## Data to examine
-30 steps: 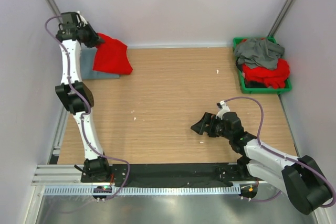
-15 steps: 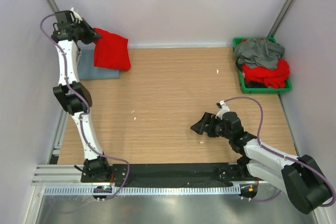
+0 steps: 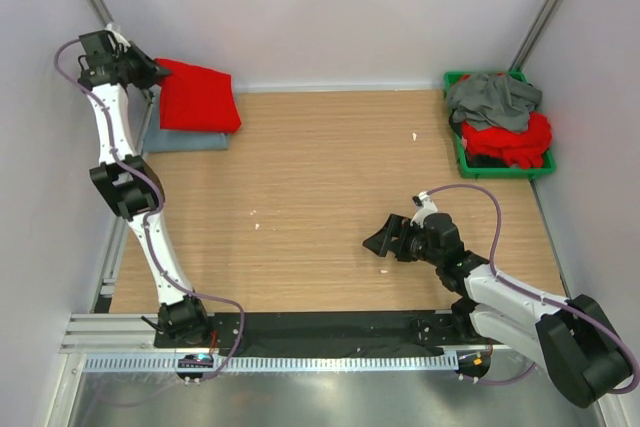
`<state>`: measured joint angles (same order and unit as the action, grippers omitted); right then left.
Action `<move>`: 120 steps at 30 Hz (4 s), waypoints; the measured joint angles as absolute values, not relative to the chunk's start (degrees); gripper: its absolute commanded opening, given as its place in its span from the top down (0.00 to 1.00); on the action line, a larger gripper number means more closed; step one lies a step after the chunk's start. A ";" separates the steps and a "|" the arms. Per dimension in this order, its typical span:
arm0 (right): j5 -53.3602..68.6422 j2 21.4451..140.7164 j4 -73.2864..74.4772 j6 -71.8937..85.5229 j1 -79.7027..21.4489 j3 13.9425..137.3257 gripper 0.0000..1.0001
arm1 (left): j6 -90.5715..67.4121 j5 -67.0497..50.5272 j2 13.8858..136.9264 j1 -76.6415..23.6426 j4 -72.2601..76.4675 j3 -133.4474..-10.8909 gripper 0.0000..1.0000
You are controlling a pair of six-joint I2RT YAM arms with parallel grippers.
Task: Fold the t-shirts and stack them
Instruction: Neatly place the folded tshirt to the corner, then reset both grippers
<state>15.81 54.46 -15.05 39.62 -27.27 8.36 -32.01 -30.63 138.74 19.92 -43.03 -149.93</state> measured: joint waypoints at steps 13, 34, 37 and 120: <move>15.79 54.28 -14.94 39.64 -27.27 8.36 0.08 | -30.02 -19.70 146.82 22.37 -32.56 -150.50 0.31; 15.79 54.37 -14.94 39.64 -27.27 8.36 0.08 | -27.64 -4.60 132.49 16.78 -28.23 -131.83 0.03; 15.81 54.85 -15.53 39.66 -27.27 8.36 0.08 | -27.57 -1.13 123.79 12.56 -28.69 -124.05 0.09; 17.34 53.28 -14.46 39.66 -27.44 8.40 0.07 | -5.52 9.17 85.89 -3.44 54.63 -16.14 0.00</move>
<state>17.34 53.28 -14.46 39.66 -27.44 8.40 -5.52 9.17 85.89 -3.44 54.63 -16.14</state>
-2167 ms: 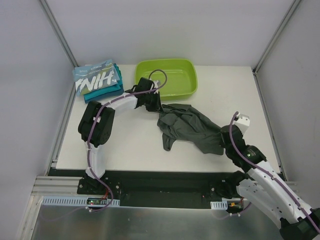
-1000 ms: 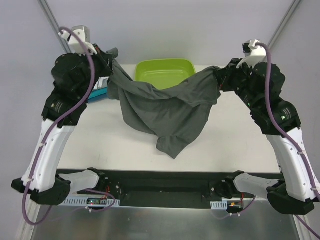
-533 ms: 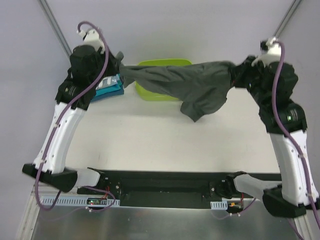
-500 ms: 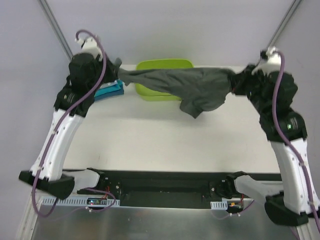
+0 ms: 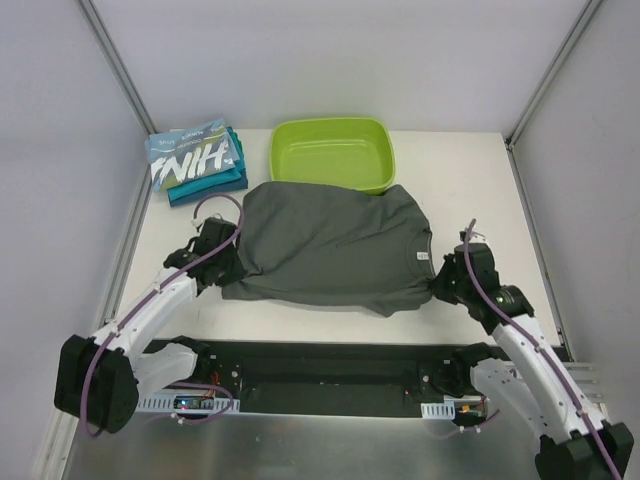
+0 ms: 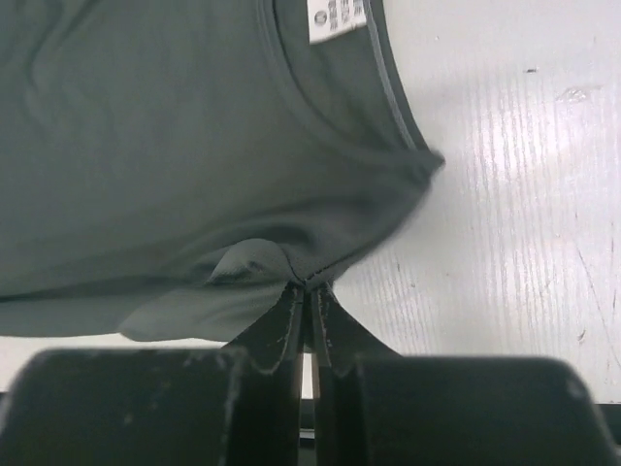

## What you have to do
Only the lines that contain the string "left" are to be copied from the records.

## Solution
`<state>`: measured joint angles (same order and unit as the action, grippers omitted); right then left.
arm1 (left): j6 -90.5715..67.4121 j5 -67.0497..50.5272 j2 13.8858..136.9264 j1 -76.6415..23.6426 j4 -72.2601..76.4675 j3 -133.4474..-10.8909 gripper 0.0000..1.0000

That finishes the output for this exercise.